Entries taken from a collection:
++++

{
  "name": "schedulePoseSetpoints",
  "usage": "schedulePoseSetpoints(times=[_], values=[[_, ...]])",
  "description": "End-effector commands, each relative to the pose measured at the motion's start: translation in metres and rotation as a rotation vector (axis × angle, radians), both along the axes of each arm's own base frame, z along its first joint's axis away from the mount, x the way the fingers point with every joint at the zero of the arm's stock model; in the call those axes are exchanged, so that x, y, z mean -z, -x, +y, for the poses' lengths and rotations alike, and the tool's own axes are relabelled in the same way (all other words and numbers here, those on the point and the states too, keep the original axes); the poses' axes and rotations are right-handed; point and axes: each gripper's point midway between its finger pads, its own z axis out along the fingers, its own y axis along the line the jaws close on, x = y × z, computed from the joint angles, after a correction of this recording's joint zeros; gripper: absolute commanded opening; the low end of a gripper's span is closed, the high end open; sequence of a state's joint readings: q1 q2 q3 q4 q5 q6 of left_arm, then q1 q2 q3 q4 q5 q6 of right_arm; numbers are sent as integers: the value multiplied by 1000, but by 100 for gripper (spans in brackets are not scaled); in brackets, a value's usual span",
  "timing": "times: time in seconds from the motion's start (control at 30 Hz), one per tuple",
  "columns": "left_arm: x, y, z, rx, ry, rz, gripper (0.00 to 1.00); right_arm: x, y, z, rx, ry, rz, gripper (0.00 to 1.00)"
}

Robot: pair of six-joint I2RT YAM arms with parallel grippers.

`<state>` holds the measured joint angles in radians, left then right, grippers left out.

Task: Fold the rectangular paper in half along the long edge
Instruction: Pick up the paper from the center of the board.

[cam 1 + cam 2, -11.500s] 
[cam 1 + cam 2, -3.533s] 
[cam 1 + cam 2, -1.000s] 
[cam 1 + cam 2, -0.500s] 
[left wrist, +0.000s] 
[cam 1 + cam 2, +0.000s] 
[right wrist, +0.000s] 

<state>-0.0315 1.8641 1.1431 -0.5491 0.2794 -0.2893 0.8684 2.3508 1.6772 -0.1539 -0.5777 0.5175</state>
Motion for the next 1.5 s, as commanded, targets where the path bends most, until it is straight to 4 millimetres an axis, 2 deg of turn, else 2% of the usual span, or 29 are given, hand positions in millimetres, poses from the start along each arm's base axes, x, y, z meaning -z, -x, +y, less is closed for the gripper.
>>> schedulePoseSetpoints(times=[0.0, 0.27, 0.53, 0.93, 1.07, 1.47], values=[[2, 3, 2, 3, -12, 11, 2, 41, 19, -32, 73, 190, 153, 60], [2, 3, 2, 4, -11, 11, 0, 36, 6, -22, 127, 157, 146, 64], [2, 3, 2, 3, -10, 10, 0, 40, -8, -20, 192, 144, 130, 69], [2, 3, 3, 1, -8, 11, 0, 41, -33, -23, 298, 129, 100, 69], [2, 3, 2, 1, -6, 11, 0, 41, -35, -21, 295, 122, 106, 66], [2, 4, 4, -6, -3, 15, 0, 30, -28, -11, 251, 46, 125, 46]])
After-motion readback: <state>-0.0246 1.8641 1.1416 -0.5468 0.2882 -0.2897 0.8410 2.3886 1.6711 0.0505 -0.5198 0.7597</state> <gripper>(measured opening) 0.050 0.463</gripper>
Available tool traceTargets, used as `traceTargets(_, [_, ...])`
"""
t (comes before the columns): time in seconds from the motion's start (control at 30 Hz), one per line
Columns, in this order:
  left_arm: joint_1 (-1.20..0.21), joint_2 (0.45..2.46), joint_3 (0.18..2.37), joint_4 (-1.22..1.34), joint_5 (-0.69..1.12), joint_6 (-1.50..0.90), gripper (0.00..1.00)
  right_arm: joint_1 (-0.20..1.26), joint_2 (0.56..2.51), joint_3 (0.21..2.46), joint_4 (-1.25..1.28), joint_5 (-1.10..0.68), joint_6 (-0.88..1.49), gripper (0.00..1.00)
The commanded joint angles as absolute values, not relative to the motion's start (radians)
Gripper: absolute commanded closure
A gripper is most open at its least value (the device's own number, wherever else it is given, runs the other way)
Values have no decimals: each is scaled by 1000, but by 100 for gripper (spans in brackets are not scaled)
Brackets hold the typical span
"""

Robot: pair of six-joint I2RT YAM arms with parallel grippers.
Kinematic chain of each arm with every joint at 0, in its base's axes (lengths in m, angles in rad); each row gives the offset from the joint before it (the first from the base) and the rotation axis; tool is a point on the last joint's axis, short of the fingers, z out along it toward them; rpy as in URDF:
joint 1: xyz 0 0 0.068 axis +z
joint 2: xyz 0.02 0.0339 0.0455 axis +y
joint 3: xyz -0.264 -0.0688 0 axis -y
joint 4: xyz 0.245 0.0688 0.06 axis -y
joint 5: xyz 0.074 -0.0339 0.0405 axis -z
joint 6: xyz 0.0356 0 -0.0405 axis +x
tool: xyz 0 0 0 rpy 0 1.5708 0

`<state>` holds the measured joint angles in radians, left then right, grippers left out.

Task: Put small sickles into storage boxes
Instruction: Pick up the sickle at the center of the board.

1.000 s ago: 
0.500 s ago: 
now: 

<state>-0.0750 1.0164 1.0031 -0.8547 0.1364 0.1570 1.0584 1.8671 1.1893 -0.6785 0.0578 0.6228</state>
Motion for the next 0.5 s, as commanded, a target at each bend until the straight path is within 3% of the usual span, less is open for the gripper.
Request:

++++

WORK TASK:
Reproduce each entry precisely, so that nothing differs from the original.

SOLUTION FOR THIS EXERCISE:
{
  "name": "schedulePoseSetpoints",
  "usage": "schedulePoseSetpoints(times=[_], values=[[_, ...]])",
  "description": "End-effector commands, each relative to the pose measured at the motion's start: translation in metres and rotation as a rotation vector (axis × angle, radians), both along the axes of each arm's own base frame, z along its first joint's axis away from the mount, x the way the fingers point with every joint at the zero of the arm's stock model; in the call those axes are exchanged, so that x, y, z mean -z, -x, +y, for the poses' lengths and rotations alike, and the tool's own axes are relabelled in the same way (all other words and numbers here, those on the point and the states too, keep the original axes); the poses' axes and rotations are right-handed; point and axes: each gripper's point midway between its finger pads, its own z axis out along the fingers, its own y axis along the line the jaws close on, x = y × z, computed from the joint angles, after a correction of this recording's joint zeros; gripper: absolute commanded opening; the low end of a gripper's span is closed, the high end open; sequence of a state's joint readings: q1 q2 q3 q4 q5 q6 of left_arm, then q1 q2 q3 q4 q5 q6 of right_arm; numbers are sent as integers: the value multiplied by 1000, but by 100 for gripper (spans in brackets are not scaled); in brackets, a value's usual span",
  "timing": "times: time in seconds from the motion's start (control at 30 Hz), one per tuple",
  "columns": "left_arm: x, y, z, rx, ry, rz, gripper (0.00 to 1.00); right_arm: x, y, z, rx, ry, rz, gripper (0.00 to 1.00)"
}

Robot: pair of six-joint I2RT YAM arms with parallel grippers.

`<state>` holds the measured joint angles in radians, left then right, grippers left out.

Task: Fold the rectangular paper in half along the long edge
Instruction: Pick up the paper from the center of the board.

[cam 1 + cam 2, -11.500s] 
[cam 1 + cam 2, -3.533s] 
[cam 1 + cam 2, -1.000s] 
[cam 1 + cam 2, -0.500s] 
[left wrist, +0.000s] 
[cam 1 + cam 2, +0.000s] 
[right wrist, +0.000s] 

<state>-0.0315 1.8641 1.1431 -0.5491 0.2794 -0.2893 0.8684 2.3508 1.6772 -0.1539 -0.5777 0.5175</state>
Motion for the next 1.5 s, as commanded, targets where the path bends most, until it is straight to 4 millimetres an axis, 2 deg of turn, else 2% of the usual span, or 29 are given, hand positions in millimetres, poses from the start along each arm's base axes, x, y, z meaning -z, -x, +y, less is closed for the gripper.
>>> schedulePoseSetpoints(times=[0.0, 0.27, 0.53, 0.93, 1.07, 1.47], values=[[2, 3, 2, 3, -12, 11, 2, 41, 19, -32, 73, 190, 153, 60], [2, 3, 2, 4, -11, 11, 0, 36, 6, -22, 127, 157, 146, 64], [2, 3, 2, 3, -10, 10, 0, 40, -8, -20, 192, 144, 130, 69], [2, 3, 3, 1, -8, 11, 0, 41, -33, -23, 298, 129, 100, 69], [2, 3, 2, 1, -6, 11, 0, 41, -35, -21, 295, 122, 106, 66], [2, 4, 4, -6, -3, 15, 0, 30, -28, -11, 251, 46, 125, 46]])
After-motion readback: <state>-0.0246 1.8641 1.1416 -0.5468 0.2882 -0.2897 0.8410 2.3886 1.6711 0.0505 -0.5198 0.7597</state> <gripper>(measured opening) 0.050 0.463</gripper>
Available tool traceTargets, used as `traceTargets(_, [_, ...])`
"""
t (comes before the columns): time in seconds from the motion's start (control at 30 Hz), one per line
Columns, in this order:
  left_arm: joint_1 (-1.20..0.21), joint_2 (0.45..2.46), joint_3 (0.18..2.37), joint_4 (-1.22..1.34), joint_5 (-0.69..1.12), joint_6 (-1.50..0.90), gripper (0.00..1.00)
  right_arm: joint_1 (-0.20..1.26), joint_2 (0.56..2.51), joint_3 (0.21..2.46), joint_4 (-1.25..1.28), joint_5 (-1.10..0.68), joint_6 (-0.88..1.49), gripper (0.00..1.00)
The commanded joint angles as absolute values, not relative to the motion's start (radians)
Gripper: absolute commanded closure
A gripper is most open at its least value (the device's own number, wherever else it is given, runs the other way)
Values have no decimals: each is scaled by 1000, but by 100 for gripper (spans in brackets are not scaled)
Brackets hold the typical span
"""

Robot: pair of six-joint I2RT YAM arms with parallel grippers.
Kinematic chain of each arm with every joint at 0, in its base's axes (lengths in m, angles in rad); each row gives the offset from the joint before it (the first from the base) and the rotation axis; tool is a point on the last joint's axis, short of the fingers, z out along it toward them; rpy as in URDF:
joint 1: xyz 0 0 0.068 axis +z
joint 2: xyz 0.02 0.0339 0.0455 axis +y
joint 3: xyz -0.264 -0.0688 0 axis -y
joint 4: xyz 0.245 0.0688 0.06 axis -y
joint 5: xyz 0.074 -0.0339 0.0405 axis -z
joint 6: xyz 0.0356 0 -0.0405 axis +x
tool: xyz 0 0 0 rpy 0 1.5708 0

`<state>` holds the measured joint angles in radians, left then right, grippers left out.

Task: Put small sickles into storage boxes
Instruction: Pick up the sickle at the center of the board.

1.000 s ago: 
0.500 s ago: 
now: 

<state>-0.0750 1.0164 1.0031 -0.8547 0.1364 0.1570 1.0584 1.8671 1.1893 -0.6785 0.0578 0.6228</state>
Motion for the next 0.5 s, as commanded, a target at each bend until the straight path is within 3% of the usual span, less is open for the gripper.
Request:

This finishes the exercise.